Zhang’s research focuses on the role of the enzyme HDAC6 and its substrates in human cancers, particularly ovarian and lung cancers. During 2013, Zhang and her research team made a discovery in the field of DNA damage response. These findings were recently published in the prestigious journal Molecular Cell and in the Journal of Biological Chemistry. Zhang previously secured a highly-competitive R01 grant for over $1 million from the National Institute of Health/National Cancer Institute (NCI) and a $450 thousand Liz Tilberis Scholar Award from the Ovarian Cancer Research Fund (OCRF), both of which were successfully renewed in 2013.

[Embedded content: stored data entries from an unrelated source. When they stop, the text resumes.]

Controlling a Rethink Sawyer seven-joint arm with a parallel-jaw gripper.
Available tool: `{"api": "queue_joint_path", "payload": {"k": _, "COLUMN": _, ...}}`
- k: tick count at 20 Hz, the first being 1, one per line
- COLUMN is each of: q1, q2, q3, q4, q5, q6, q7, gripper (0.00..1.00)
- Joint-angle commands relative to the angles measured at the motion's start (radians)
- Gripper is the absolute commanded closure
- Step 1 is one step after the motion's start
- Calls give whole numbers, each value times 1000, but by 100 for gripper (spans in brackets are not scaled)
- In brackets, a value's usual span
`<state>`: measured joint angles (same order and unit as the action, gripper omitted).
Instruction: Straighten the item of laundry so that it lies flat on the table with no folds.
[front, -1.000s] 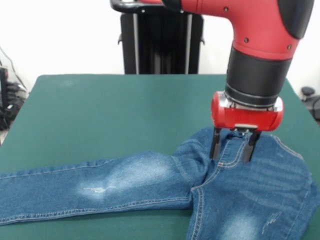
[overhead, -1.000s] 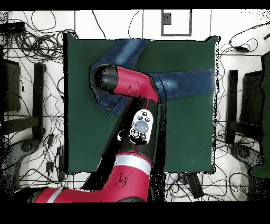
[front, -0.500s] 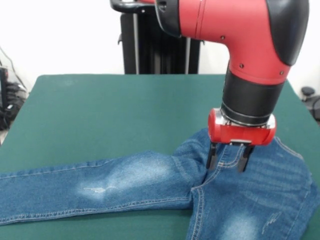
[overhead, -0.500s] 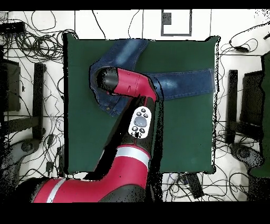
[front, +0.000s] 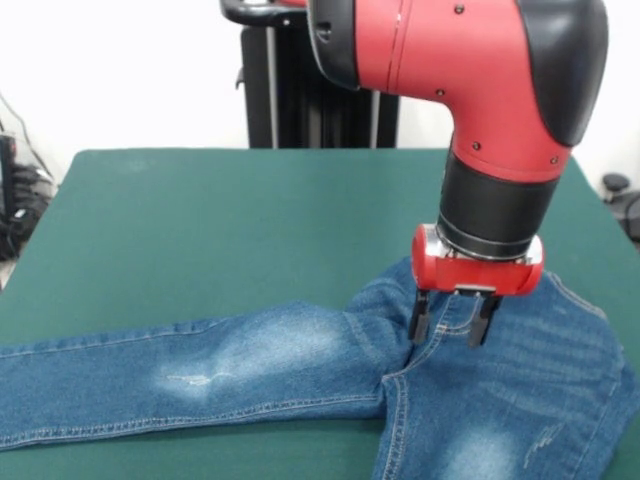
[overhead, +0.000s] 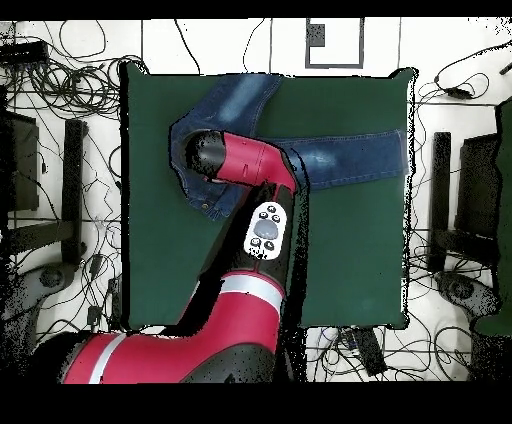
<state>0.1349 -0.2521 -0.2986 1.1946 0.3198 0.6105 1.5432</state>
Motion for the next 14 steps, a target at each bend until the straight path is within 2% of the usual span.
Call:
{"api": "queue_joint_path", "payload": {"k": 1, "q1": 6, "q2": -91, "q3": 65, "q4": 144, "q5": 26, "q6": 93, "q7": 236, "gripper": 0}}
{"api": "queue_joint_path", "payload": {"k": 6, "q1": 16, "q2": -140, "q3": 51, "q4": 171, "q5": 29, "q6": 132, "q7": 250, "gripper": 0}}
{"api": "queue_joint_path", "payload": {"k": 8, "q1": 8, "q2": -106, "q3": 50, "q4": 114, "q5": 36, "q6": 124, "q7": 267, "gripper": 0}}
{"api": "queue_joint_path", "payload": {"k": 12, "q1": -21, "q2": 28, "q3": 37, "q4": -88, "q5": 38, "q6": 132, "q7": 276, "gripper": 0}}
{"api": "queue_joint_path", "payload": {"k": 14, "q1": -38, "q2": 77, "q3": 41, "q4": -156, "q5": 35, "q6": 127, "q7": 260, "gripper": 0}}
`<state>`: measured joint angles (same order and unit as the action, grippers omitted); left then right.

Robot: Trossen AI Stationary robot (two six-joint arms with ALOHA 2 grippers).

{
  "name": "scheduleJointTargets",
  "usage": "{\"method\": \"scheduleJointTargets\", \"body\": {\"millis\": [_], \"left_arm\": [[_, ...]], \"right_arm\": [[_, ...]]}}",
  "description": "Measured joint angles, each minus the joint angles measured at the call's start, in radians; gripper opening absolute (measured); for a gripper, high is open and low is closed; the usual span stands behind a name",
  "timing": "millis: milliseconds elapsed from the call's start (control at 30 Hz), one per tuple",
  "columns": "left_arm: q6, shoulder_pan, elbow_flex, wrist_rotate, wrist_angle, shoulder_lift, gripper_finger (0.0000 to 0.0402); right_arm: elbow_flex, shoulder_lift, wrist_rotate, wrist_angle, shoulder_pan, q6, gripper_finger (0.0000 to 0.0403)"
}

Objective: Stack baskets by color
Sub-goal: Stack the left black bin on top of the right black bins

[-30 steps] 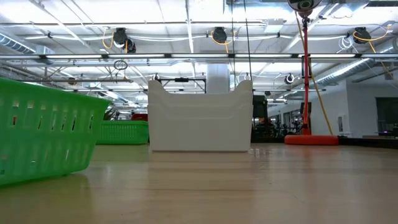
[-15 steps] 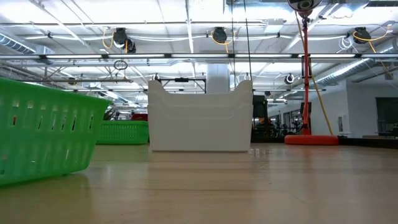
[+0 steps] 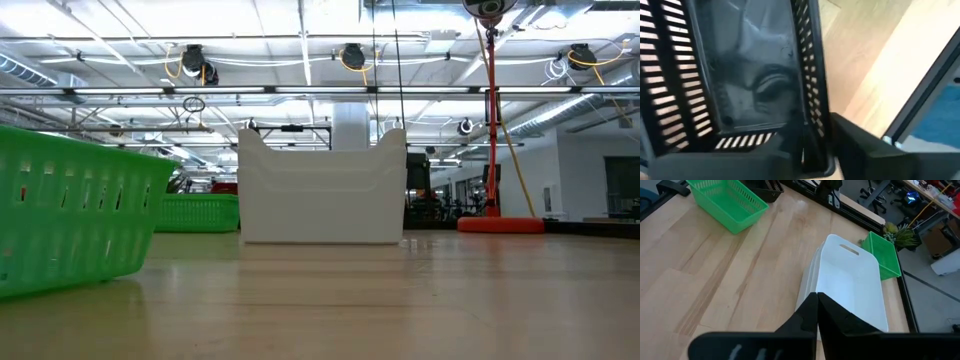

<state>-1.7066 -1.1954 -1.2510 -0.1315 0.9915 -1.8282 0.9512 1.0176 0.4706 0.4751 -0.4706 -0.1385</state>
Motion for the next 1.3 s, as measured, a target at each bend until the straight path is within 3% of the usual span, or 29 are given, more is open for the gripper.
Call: {"method": "scheduleJointTargets", "body": {"millis": [133, 333, 533, 700, 867, 1033, 1300], "left_arm": [[0.034, 0.008, 0.003, 0.015, 0.026, 0.007, 0.0016], [0.061, 0.062, -0.020, 0.083, 0.217, 0.097, 0.0014], [0.248, 0.154, -0.072, -0.034, 0.477, 0.190, 0.0013], [0.482, 0.260, -0.101, -0.183, 0.582, 0.223, 0.0007], [0.773, 0.377, -0.127, -0.391, 0.529, 0.227, 0.0014], [1.094, 0.480, -0.129, -0.501, 0.348, 0.226, 0.0007], [1.701, 0.566, -0.129, -0.507, -0.039, 0.226, 0.0013]], "right_arm": [[0.000, 0.000, 0.000, 0.000, 0.000, 0.002, 0.0000], [0.000, 0.000, 0.000, -0.035, 0.000, 0.002, 0.0000], [0.000, 0.003, 0.050, -0.117, 0.008, 0.058, 0.0000], [0.000, 0.042, 0.135, -0.219, 0.036, 0.110, 0.0000], [0.000, 0.119, 0.130, -0.285, 0.083, 0.120, 0.0000], [0.000, 0.159, 0.128, -0.268, 0.091, 0.135, 0.0000], [0.000, 0.161, 0.048, -0.238, 0.041, 0.210, 0.0000]]}}
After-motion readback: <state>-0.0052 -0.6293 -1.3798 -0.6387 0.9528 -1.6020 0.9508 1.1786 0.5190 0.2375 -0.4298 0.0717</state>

“We are delighted to celebrate our remarkable faculty and their achievements,” said Sanberg. “This award program honors our best scholars and investigators and acknowledges continued high-quality research, innovation, and entrepreneurship throughout the USF System. The exceptional research being done by the faculty is fundamental to USF’s growth as a national and international leader in research and innovation.”

The University of South Florida is a high-impact, global research university dedicated to student success. USF is a Top 50 research university among both public and private institutions nationwide in total research expenditures, according to the National Science Foundation. Serving nearly 48,000 students, the USF System has an annual budget of $1.5 billion and an annual economic impact of $4.4 billion. USF is a member of the American Athletic Conference and a Charter Member Institution of the National Academy of Inventors.